How do the records below read from their first line through the line containing "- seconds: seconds"? Write those lines out exactly.

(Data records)
○ ○ ○ ○

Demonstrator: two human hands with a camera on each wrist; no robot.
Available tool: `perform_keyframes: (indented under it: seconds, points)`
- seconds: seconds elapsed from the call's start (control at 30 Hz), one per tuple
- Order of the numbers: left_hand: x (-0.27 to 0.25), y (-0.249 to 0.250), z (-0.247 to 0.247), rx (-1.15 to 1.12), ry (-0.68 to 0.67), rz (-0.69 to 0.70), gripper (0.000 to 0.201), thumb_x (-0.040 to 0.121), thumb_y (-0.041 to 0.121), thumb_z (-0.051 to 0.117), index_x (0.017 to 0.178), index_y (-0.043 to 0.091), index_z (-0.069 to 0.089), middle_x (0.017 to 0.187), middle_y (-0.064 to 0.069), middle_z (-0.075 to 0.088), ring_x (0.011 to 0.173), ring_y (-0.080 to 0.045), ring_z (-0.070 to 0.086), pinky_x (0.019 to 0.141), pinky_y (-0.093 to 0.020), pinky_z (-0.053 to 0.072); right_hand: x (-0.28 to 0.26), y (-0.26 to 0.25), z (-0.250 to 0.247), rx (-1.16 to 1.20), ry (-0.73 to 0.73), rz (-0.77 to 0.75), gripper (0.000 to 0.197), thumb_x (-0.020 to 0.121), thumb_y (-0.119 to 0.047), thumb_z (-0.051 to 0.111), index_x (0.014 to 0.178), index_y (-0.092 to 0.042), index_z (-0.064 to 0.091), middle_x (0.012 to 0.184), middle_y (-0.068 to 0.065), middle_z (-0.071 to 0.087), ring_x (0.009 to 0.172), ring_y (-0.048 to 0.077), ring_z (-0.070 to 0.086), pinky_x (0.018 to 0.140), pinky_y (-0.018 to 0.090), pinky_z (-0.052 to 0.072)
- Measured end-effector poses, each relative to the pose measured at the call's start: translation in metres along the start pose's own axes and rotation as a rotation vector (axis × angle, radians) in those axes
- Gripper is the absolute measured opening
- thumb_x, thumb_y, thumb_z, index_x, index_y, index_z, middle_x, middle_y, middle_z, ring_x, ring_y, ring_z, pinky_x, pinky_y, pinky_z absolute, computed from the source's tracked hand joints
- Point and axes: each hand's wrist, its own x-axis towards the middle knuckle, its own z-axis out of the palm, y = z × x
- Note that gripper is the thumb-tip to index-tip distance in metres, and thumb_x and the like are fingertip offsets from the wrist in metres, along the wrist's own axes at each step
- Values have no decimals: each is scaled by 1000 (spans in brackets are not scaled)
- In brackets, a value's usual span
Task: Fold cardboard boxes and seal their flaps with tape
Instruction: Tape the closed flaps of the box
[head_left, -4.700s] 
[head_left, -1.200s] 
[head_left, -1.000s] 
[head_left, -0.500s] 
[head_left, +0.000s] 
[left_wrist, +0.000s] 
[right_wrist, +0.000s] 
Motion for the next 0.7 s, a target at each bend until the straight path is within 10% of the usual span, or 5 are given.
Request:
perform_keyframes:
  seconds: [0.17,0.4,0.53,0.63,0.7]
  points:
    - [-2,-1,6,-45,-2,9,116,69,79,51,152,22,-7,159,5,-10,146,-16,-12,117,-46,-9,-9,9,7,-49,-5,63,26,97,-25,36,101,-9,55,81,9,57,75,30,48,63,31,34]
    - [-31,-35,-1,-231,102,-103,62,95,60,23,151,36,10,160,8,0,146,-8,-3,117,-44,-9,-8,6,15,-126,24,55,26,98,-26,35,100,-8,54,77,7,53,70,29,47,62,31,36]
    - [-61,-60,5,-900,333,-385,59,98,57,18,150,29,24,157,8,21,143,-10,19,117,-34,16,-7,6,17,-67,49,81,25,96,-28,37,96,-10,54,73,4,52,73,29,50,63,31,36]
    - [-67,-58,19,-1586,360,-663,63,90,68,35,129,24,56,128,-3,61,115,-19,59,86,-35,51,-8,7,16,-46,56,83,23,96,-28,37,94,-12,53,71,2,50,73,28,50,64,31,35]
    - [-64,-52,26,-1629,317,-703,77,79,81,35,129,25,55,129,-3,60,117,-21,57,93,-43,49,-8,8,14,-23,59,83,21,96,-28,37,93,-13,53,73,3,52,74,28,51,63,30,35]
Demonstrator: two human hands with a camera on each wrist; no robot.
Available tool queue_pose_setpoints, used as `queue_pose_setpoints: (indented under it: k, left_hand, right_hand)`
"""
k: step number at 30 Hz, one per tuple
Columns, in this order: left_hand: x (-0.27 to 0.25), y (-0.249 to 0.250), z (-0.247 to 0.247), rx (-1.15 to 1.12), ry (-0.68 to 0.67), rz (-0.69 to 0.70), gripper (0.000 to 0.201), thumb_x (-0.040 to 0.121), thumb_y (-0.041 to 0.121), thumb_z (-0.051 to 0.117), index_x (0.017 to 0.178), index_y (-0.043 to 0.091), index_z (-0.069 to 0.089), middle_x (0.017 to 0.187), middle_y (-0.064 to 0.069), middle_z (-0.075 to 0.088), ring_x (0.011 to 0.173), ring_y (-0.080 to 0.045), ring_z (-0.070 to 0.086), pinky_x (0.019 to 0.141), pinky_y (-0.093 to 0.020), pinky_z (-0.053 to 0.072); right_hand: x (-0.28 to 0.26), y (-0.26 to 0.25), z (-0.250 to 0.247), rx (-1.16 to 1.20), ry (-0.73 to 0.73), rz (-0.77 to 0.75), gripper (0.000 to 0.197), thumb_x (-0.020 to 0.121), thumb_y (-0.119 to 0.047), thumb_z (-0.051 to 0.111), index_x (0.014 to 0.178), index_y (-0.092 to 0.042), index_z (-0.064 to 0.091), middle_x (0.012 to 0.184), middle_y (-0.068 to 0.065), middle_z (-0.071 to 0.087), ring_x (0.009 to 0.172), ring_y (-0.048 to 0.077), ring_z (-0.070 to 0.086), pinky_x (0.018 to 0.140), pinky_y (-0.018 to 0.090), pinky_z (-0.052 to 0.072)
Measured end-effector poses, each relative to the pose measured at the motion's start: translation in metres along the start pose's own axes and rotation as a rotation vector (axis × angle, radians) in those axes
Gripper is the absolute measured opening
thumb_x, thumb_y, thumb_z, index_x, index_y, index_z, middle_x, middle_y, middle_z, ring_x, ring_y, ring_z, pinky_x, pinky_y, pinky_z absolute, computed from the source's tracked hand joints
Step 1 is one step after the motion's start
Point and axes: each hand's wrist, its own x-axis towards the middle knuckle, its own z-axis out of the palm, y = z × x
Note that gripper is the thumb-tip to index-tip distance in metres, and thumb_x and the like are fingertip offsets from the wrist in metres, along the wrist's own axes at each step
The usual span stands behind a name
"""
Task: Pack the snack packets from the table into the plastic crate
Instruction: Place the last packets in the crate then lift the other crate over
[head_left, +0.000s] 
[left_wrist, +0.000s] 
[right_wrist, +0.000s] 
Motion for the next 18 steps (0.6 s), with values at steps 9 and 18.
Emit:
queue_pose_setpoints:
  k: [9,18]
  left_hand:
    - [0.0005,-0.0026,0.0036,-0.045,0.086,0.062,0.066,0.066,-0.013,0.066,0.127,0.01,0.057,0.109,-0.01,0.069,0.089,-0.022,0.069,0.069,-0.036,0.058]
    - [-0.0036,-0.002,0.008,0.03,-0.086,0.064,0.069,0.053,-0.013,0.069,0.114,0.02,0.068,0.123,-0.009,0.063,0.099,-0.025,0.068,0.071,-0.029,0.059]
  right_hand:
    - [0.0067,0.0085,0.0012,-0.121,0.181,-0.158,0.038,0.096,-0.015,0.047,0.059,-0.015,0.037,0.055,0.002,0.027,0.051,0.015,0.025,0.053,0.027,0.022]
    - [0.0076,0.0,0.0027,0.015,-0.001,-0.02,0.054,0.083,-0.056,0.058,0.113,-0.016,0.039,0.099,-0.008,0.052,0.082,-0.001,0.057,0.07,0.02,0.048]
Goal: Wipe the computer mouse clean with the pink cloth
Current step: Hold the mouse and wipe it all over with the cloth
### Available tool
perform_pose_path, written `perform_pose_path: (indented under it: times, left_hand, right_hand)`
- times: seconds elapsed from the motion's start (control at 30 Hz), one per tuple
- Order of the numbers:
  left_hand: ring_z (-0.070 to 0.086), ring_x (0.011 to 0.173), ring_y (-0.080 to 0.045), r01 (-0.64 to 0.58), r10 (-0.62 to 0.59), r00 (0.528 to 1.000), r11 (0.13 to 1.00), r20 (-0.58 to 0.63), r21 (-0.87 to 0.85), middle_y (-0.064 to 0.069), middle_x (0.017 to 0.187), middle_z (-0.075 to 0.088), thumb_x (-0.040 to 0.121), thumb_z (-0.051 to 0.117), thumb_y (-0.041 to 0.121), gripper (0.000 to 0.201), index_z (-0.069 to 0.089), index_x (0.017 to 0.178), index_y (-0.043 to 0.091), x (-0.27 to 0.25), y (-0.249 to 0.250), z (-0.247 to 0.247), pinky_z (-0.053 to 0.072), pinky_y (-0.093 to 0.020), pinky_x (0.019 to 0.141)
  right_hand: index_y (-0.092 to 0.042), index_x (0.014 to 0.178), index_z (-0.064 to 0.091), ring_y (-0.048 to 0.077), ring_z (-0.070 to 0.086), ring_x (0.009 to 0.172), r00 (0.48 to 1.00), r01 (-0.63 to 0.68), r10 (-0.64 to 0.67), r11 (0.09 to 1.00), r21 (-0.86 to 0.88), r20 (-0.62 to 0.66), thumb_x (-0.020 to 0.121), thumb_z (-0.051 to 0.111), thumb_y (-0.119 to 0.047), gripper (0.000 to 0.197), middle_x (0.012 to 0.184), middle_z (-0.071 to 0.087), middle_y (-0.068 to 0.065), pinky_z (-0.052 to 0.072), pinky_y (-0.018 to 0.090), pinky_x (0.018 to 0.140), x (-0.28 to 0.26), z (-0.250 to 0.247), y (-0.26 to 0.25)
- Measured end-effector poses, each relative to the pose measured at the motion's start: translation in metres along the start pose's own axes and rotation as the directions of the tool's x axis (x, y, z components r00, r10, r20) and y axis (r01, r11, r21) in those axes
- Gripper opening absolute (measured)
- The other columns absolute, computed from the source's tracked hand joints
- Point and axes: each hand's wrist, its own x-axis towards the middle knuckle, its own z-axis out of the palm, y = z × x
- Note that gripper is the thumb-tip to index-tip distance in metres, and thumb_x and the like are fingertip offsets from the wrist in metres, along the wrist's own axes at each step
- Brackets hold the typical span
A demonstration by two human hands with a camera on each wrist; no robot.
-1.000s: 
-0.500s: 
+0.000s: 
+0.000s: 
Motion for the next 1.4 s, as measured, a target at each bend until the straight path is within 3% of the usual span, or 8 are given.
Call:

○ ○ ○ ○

## Answer section
Demonstrator: two human hands with a camera on each wrist; no robot.
Available tool: `perform_keyframes: (indented under it: seconds, points)`
- seconds: seconds elapsed from the call's start (control at 30 Hz), one per tuple

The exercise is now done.